··· Records provided ···

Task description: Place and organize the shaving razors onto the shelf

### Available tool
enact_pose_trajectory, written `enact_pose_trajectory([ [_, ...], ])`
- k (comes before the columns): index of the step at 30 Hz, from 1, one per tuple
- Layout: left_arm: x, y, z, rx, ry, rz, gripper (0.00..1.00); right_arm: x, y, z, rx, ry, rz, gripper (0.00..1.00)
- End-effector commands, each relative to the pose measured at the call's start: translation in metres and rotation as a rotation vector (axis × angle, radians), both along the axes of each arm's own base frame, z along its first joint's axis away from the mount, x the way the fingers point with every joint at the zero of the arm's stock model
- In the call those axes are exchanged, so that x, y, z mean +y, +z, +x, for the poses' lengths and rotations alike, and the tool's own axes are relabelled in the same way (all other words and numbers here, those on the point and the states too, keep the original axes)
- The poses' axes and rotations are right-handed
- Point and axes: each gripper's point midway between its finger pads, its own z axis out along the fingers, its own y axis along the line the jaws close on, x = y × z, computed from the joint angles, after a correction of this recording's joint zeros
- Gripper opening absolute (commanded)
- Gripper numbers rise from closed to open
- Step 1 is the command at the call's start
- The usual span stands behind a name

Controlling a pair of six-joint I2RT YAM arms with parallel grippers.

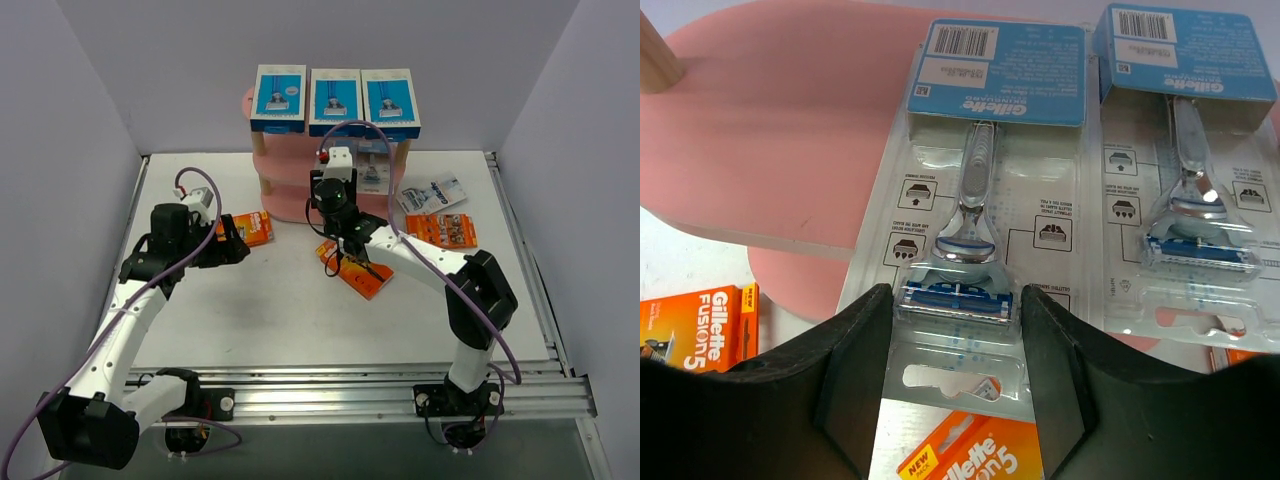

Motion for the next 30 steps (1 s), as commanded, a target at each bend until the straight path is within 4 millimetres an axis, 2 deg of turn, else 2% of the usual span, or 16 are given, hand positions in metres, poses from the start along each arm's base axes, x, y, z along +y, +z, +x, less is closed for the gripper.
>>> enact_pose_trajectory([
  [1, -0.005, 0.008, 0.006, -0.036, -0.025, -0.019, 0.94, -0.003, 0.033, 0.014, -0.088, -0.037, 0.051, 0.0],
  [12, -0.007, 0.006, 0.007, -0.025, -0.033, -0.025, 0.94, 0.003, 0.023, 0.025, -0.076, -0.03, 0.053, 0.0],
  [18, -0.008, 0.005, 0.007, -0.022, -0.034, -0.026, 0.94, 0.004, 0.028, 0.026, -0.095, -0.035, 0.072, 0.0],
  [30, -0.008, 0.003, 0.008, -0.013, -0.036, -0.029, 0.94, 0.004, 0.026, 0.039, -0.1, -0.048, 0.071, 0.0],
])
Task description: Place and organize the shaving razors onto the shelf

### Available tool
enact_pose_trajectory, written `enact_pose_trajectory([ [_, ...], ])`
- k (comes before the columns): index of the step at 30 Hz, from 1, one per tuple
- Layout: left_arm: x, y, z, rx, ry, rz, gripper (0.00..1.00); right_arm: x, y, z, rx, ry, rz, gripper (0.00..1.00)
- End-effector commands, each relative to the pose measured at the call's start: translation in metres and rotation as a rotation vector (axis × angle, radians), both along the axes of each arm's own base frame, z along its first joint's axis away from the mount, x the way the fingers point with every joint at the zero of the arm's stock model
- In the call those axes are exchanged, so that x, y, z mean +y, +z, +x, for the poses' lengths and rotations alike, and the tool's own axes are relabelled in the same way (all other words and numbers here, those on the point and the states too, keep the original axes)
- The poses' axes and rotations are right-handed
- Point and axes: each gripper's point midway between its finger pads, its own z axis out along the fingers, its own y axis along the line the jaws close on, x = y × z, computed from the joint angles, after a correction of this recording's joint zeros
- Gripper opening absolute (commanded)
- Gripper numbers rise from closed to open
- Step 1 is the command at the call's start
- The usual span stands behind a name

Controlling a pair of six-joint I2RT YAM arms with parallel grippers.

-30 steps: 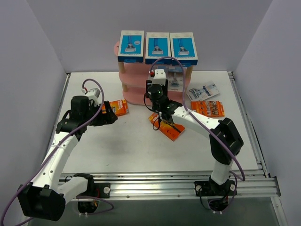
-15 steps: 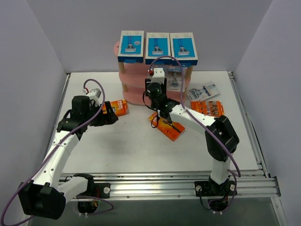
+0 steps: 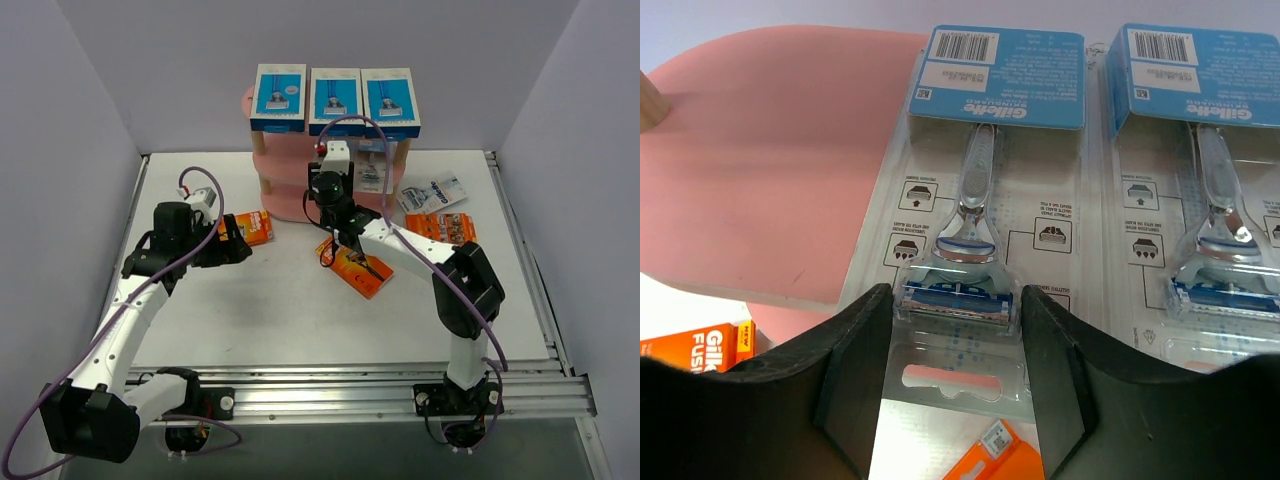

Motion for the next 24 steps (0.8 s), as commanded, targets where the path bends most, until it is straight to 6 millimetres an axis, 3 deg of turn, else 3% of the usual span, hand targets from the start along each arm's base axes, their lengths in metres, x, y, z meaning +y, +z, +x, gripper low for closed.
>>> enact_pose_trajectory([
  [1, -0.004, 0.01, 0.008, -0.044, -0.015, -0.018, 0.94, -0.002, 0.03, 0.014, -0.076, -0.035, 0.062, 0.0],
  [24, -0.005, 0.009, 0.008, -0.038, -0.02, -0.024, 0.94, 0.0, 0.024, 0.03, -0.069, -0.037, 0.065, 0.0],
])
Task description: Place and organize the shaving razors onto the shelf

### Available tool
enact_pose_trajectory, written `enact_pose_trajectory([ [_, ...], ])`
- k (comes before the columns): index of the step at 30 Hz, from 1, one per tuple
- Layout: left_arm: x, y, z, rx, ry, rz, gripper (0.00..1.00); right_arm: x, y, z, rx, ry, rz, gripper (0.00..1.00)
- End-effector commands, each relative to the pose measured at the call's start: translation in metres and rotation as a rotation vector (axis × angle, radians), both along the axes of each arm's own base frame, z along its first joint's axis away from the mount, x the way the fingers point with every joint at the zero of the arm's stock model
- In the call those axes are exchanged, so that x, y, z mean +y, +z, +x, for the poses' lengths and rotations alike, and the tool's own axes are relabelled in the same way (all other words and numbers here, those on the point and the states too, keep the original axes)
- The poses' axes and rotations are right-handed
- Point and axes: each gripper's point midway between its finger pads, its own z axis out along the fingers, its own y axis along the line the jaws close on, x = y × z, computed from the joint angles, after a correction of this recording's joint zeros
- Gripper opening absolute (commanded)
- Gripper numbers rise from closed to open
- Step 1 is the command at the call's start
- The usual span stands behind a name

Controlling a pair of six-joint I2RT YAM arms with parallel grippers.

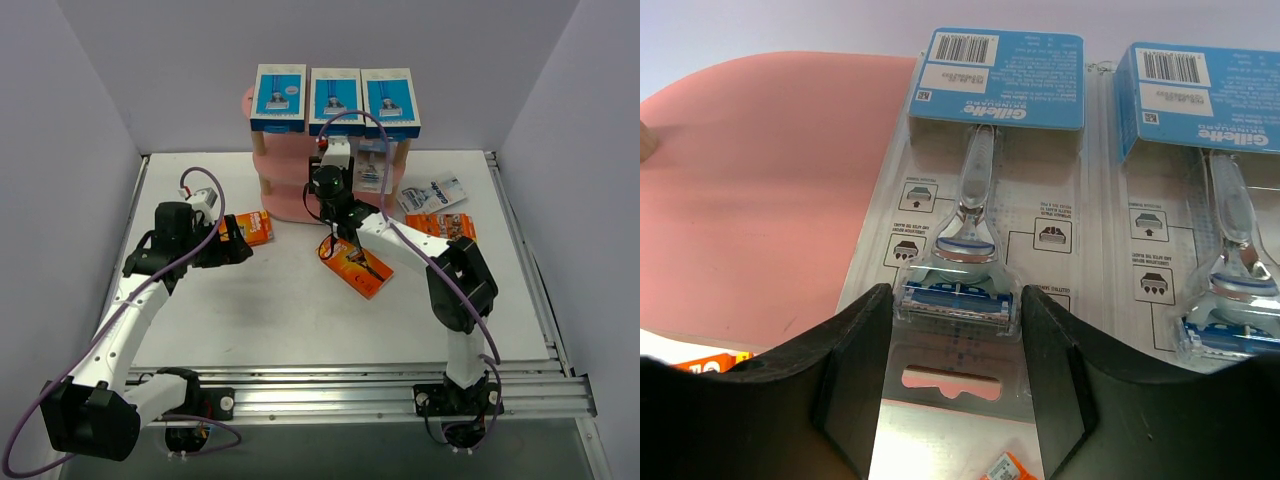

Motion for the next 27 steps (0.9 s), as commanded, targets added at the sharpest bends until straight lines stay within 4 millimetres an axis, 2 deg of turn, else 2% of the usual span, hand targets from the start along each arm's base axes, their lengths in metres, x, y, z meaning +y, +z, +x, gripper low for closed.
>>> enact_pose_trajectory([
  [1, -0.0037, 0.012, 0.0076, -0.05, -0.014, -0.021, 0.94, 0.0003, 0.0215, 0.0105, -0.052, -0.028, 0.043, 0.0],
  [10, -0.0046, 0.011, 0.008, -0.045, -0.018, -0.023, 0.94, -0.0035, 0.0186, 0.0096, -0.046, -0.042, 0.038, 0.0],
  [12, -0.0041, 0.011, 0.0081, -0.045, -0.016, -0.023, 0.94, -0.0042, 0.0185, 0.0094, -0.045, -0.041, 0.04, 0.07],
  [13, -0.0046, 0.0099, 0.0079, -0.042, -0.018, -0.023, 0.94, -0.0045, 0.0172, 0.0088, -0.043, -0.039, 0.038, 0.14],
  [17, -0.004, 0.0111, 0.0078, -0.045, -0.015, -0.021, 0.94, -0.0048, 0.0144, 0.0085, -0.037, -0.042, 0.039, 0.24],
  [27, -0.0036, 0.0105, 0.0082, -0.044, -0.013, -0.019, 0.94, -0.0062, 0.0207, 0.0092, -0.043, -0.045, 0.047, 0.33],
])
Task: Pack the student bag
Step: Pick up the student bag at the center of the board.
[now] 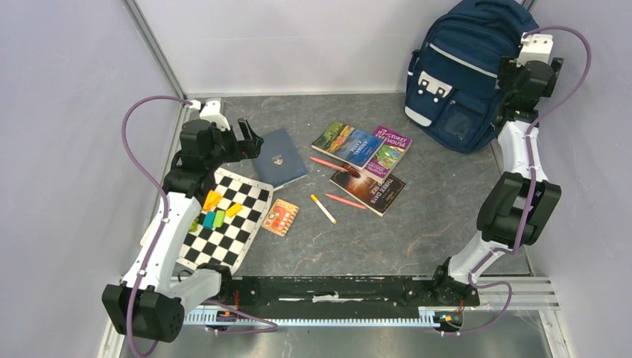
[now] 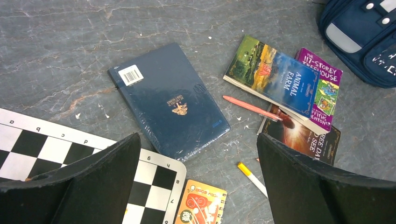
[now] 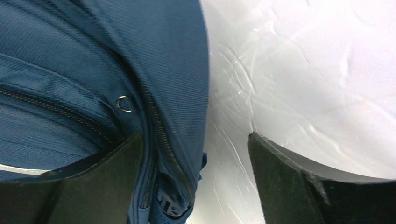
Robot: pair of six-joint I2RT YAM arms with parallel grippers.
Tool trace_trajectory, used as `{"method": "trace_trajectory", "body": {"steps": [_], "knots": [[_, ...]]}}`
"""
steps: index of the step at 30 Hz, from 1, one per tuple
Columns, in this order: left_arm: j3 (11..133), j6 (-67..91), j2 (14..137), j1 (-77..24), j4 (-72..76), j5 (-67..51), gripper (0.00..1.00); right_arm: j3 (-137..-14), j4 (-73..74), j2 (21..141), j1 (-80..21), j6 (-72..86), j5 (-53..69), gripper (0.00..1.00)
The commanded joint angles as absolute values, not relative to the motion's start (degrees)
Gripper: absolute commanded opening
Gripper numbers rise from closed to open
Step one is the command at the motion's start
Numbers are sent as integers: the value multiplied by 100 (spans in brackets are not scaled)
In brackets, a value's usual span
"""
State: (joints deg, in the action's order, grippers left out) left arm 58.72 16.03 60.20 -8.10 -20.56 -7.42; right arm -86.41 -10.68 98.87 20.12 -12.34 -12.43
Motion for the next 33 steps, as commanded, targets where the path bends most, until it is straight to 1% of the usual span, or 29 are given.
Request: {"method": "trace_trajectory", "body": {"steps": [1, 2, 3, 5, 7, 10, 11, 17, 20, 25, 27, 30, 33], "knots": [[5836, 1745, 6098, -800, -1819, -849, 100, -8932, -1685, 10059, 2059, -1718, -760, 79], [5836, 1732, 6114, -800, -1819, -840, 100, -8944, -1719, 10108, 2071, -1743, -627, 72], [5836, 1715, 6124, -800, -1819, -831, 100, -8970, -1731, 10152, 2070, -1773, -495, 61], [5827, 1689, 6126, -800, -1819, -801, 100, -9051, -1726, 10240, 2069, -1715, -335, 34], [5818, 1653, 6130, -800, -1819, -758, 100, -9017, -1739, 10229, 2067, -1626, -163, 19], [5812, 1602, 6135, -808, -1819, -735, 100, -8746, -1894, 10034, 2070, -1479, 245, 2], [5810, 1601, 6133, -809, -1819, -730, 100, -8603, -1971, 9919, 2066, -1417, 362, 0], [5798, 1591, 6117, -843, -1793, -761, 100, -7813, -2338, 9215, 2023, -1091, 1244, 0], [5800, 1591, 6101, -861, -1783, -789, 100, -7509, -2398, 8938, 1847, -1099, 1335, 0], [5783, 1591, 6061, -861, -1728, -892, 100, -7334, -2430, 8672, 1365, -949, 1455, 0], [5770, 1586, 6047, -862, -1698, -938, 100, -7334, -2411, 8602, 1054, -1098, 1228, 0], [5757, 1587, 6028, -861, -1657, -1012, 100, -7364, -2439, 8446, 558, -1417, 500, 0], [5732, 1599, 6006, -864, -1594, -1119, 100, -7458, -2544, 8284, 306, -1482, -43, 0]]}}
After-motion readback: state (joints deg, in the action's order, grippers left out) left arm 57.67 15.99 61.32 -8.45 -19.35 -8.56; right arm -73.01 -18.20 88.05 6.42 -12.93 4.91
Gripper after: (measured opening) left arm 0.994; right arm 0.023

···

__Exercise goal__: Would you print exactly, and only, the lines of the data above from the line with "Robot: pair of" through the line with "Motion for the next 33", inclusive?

__Answer to the problem__:
Robot: pair of six-joint I2RT YAM arms with parallel grippers.
Tool trace_trajectory, used as `{"method": "trace_trajectory", "body": {"steps": [_], "knots": [[_, ...]]}}`
"""
steps: index of the step at 30 Hz, from 1, one per tuple
Columns, in this order: left_arm: j3 (11..133), j6 (-67..91), j2 (14..137), j1 (-77..24), j4 (-72..76), j5 (-67..51), gripper (0.00..1.00); right_arm: j3 (-137..-14), j4 (-73..74), j2 (21..141), j1 (-80..21), j6 (-72..86), j5 (-53..69), gripper (0.00..1.00)
The commanded joint angles as absolute values, not relative to the motion's start (degrees)
Gripper: absolute commanded opening
Gripper numbers rise from closed to open
Step one is the command at the motion's start
Numbers are sent as integers: the value multiplied by 100 (spans in brackets are not scaled)
In brackets, a value's usual span
"""
State: (joints deg, in the action's order, grippers left out) left arm 58.72 16.03 60.20 -8.10 -20.56 -7.42; right arm -86.41 -10.68 98.87 20.12 -12.34 -12.43
Motion for the next 33 steps, as commanded, targets where the path bends most, until it is straight to 1% of the usual span, or 29 are given.

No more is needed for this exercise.